Beberapa barang yang dipajang adalah tas anyam bermaterial rotan, kain dari Lombok Tengah dan Timur, serta mutiara asli Lombok. "Produk aksesori mutiara ini merupakan desain karya Ibu Riana, seorang perancang, sekaligus pembina pengrajin perak di Lombok," kata Nini, perwakilan Mutiara Lombok by Riana Meilia.

Memeriahkan ekshibisi MUFFEST 2020, pihaknya membawa 50 buah produk, terdiri dari kalung, gelang, anting, cicin, dan bros. Sesuai namanya, penggunaan meterial mutiara air laut jadi daya tarik utama ragam produk tersebut.

"Mutiara air laut mahal karena bentuk, makin bulat makin mahal. Terus dilihat sinar dan warna. Tak ada titik-titik di mutiara, makin bagus. Setelah jadi produk, harganya ada yang puluhan, bahkan ratusan juta rupiah," ujar Nini.
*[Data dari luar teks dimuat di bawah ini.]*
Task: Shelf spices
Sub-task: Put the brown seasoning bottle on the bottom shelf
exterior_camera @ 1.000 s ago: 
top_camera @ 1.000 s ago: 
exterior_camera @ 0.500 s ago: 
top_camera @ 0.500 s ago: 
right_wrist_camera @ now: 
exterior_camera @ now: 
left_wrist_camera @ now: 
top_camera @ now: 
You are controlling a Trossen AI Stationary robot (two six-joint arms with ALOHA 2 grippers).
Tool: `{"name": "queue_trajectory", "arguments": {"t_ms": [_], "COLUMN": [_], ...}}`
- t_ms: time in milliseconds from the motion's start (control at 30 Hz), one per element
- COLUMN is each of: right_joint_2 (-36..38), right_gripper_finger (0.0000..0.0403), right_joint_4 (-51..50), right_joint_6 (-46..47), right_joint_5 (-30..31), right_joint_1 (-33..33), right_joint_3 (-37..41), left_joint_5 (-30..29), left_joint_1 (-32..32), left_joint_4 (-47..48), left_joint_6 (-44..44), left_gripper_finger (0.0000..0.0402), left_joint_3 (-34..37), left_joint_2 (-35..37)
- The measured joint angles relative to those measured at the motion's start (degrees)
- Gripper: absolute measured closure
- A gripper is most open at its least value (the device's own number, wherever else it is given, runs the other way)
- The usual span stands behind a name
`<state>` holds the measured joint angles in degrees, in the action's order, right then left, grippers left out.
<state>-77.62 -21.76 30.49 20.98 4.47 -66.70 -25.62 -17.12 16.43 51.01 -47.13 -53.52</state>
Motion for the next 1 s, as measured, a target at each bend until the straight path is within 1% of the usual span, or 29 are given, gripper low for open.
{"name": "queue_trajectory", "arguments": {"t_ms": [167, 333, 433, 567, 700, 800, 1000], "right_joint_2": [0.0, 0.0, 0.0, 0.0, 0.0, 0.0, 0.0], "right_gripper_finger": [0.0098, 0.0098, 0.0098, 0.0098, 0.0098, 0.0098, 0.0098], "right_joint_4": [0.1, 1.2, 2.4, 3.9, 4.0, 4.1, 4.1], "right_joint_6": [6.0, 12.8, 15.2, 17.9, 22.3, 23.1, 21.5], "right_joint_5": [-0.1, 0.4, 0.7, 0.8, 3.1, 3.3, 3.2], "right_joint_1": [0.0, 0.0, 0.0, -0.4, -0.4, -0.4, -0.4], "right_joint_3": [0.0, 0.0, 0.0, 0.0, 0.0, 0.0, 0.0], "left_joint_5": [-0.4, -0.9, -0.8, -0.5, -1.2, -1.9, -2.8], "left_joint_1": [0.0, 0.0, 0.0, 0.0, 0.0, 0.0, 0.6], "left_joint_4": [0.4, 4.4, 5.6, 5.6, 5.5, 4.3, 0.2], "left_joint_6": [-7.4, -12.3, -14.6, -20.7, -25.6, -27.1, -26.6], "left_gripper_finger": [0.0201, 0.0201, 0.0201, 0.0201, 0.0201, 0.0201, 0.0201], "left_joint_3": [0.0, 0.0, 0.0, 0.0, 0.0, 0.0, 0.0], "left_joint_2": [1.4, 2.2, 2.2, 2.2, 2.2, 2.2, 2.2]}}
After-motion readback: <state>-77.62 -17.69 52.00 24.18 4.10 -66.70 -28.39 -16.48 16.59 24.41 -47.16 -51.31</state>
Di samping mutiara air laut, terdapat pula bros dan tas yang berhiaskan keong. Nini menceritakan, pengguaan material ini dimaksudkan Riana untuk mengurangi sampah keong tak terpakai yang berserakan dan membuat pantai di Lombok kotor. 

Produk karyanya dibanderol mulai dari Rp1 juta-an untuk yang bermaterial mutiara. lalu souvenir seperti bros dihargai mulai Rp300 ribu.

Selain itu, terdapat pula songket yang dipasarkan langsung penenun asal Lombok Tengah bernama Ani. "Tapi, ini juga ada songket dari Lombok Timur," katanya. Ia pun memperlihatkan songket ragam warna, di mana beberapa ber-tone lembut, sementara sisanya berhias motif kontras.

"Yang warnanya (kain) kalem-kalem ini pakai pewarna alami. Bisa dengan daun-daunan, itu daun yang ada di sekitar rumah, terus bisa juga pakai sabut kelapa," tambahnya.

Ia bercerita, satu lembar kain biasanya membutuhkan waktu pembuatan 1,5 bulan. "Yang kami bawa ke MUFFEST 2020, harga songketnya mulai dari Rp1,5 juta. Ada diskon rata-rata 10 persen," ucapnya.

Juga, terdapat pula tas bermaterial rotan, serta bambu di sini dengan banderol harga mulai dari Rp200 ribu.

Selain dua booth di atas, koleksi ready-to-wear berupa atasan, bawahan, serta outer juga sangat mudah dijumpai di area ekshibisi, ditambah mukena dan berbagai pilihan hijab dengan tawaran diskon tak kalah menarik.